Paolo poured half the rum into his mouth, and tilted his head back to let the warm liquid sting the back of his throat as he swallowed. He lit a Vasquez and Company Don Florentino, his top buyer's signature label, and began to plan his next move.
Paolo had owned the tobacco and his brother Armando owned the cigar factories where their leaves were rolled into the world's best cigars. With Armando now dead, Paolo's biggest source of revenue had died along with him. Outside, the Renteria family tobacco farm stretched acres in every direction surrounding the stone mansion that had stood for almost a hundred years. The structure had been built by slave labor and maintained by Cubans and Spaniards to whom Renteria paid mere pesos, but it symbolized the family wealth that stretched from Cuba to Jacksonville, Florida. The decline of the tobacco leaf symbolized its undoing.
Paolo had no idea how his brother died, but his gut told him that the Vasquez factory fire was an act of revenge that evoked the Cuban bandit mantra of "the machete and the torch."
Paolo would find new buyers for his tobacco. The industry was strong and cigar manufacturers were always in search of quality raw material. The bigger loss was Armando and more importantly, his brother's vast revenue stream. Armando owned shares in several cigar factories and retail outlets but his chief source of income was Tampa's bolita, a weekly lottery played with fervor by the city's thousands of cigar makers. The game was not officially sanctioned. It was run by the underworld culture, a world of intimidation and secret payoffs to police who looked the other way. Paolo always worried his brother would get mixed up in the seedy practices of the illegal game, and had a feeling the game may have finally caught up to Armando.

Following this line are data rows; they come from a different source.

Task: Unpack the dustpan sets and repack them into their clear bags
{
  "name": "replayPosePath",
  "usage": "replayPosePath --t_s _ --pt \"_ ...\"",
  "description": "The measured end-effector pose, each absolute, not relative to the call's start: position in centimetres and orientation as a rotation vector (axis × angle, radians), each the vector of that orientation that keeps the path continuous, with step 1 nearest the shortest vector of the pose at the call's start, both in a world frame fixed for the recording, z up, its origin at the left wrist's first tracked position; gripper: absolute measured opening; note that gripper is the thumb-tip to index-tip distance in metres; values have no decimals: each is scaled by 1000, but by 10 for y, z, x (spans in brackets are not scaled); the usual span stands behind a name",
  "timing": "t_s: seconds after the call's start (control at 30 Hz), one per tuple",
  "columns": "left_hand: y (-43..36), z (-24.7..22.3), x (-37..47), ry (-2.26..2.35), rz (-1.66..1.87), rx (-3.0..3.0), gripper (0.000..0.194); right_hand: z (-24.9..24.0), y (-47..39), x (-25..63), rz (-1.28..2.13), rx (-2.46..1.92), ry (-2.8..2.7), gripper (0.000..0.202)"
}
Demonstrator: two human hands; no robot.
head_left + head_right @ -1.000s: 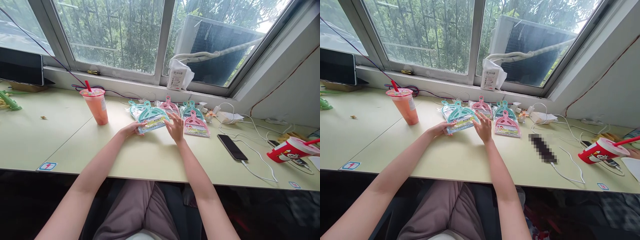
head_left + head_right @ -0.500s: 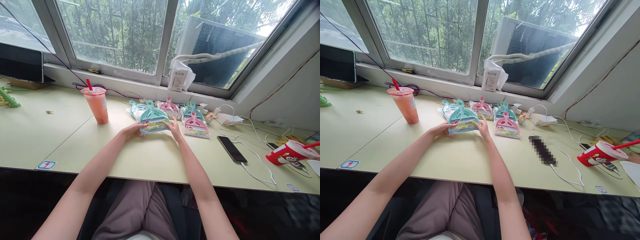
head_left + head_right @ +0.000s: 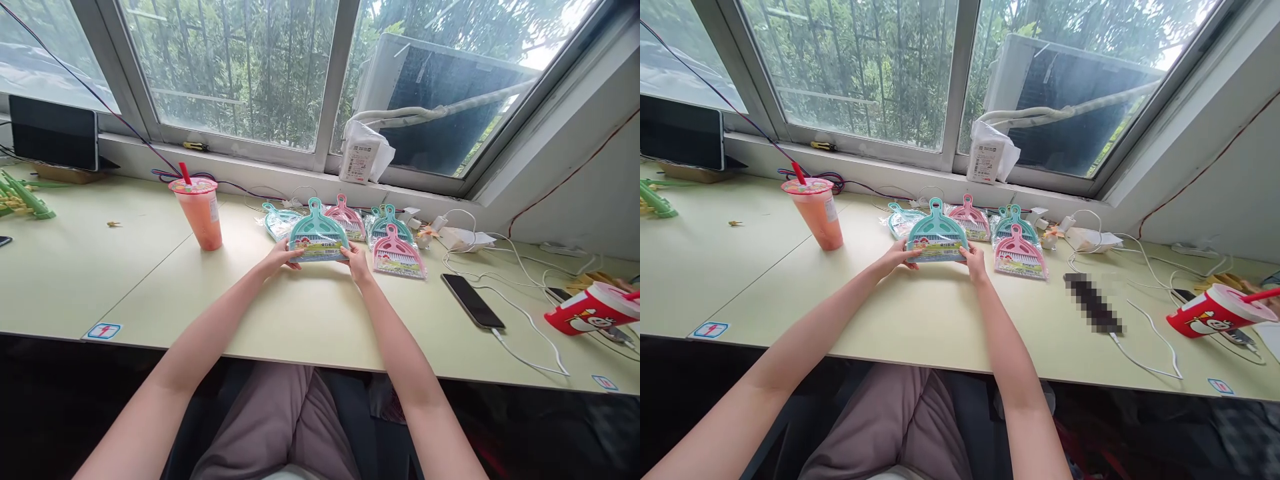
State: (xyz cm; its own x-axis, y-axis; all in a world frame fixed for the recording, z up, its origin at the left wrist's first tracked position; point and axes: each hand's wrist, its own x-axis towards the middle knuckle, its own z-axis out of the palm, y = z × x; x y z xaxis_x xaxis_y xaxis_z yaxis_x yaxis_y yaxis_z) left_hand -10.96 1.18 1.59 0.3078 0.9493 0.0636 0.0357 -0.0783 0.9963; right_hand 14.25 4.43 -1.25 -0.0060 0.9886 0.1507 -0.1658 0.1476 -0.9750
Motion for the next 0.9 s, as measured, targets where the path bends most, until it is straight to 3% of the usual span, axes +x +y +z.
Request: replayPosePath --t_s 0.37,0.5,0.77,0.9 --pt "19 10 -104 1191 1166 1401 46 -9 34 134 1211 -968 -1297 45" --pt "26 4 -108 1278 1119 1367 46 -13 34 127 1066 -1121 -1310 49" --pt "34 -1 -91 1380 1191 1359 41 -22 43 118 829 -1325 -1168 38" --pt "44 7 -69 1271 1192 1384 37 -23 47 127 666 -1419 -1081 48"
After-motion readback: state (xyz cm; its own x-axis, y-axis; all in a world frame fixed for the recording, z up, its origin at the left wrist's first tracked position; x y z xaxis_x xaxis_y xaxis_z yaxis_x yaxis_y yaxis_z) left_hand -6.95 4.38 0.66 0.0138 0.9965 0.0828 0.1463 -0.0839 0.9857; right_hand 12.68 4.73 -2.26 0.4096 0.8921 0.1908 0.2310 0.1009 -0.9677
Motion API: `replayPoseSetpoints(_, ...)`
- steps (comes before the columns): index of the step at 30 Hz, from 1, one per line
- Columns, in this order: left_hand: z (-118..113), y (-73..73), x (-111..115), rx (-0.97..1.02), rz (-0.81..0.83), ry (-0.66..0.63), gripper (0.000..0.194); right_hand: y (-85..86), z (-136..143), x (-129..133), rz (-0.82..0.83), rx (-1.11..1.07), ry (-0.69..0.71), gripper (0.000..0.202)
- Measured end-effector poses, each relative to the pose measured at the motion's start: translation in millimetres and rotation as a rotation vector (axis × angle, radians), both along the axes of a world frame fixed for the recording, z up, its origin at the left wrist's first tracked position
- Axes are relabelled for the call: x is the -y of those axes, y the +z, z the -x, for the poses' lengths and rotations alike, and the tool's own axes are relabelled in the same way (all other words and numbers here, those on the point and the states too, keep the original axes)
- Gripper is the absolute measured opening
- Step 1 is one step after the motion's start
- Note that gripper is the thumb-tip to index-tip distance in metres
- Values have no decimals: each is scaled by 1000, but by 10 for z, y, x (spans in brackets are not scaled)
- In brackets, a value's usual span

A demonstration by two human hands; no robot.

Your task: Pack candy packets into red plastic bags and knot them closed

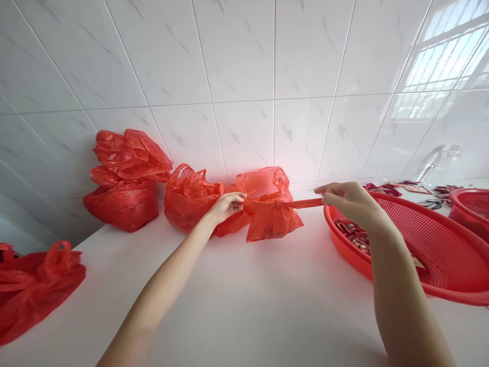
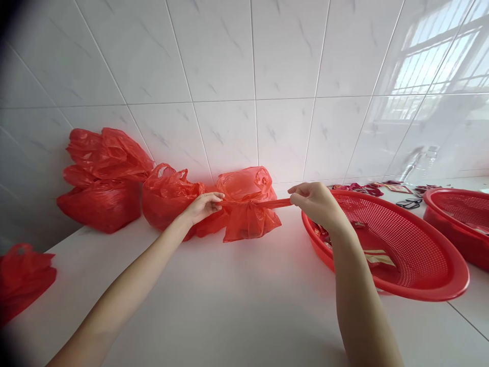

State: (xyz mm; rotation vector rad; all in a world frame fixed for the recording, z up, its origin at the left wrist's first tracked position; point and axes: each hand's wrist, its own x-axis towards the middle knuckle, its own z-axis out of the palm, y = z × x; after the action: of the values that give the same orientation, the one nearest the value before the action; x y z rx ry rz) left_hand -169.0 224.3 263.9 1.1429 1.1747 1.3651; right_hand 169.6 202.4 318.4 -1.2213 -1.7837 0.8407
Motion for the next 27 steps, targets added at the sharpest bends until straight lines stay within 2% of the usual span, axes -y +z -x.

Paolo placed the telegram in his cedar box along with a stack of old letters and telegrams: business correspondence, old love letters from Mabell, and the last letter his mother had written to him. He sipped his rum and puffed his Don Florentino. With Armando dead and the Vasquez factory burned to the ground, what was he to do now?
Paolo picked up a scratch pad and jotted some arithmetic. The loss of the Vasquez revenue stream was dire, but his bank account was healthy and there were enough receivables on his books to stay afloat as long as he found a new buyer within thirty days. But who?
Paolo finished his rum and began to pace across his study. He looked through the curtains to his tobacco plantation outside. "No life form on this planet undergoes such a slow and graceful death as the tobacco leaf," he muttered. The harvest was underway, which means the plantation workers would soon rotate fresh leaves into storage where aged leaves were being packaged and prepared for shipping to Tampa. Most were stamped with the Vasquez factory address but now Paolo would need to delay that shipment. A trip to Tampa would be necessary.
Paolo needed to travel north to recover his brother's body. While he was there he would meet with the Cigar Trust, Tampa's organization of cigar manufacturers formed in reaction to the cigar workers' union. The violent and prolonged general strike had already consumed the city of Tampa in recent months, while the newspapers reported of shootings, kidnappings and riots, all results of a complicated labor dispute that could not be resolved by negotiation. Suspecting Armando's death was connected to the strike, Paolo wanted to get to the bottom of how his brother had died and he would try to find his answers in Tampa.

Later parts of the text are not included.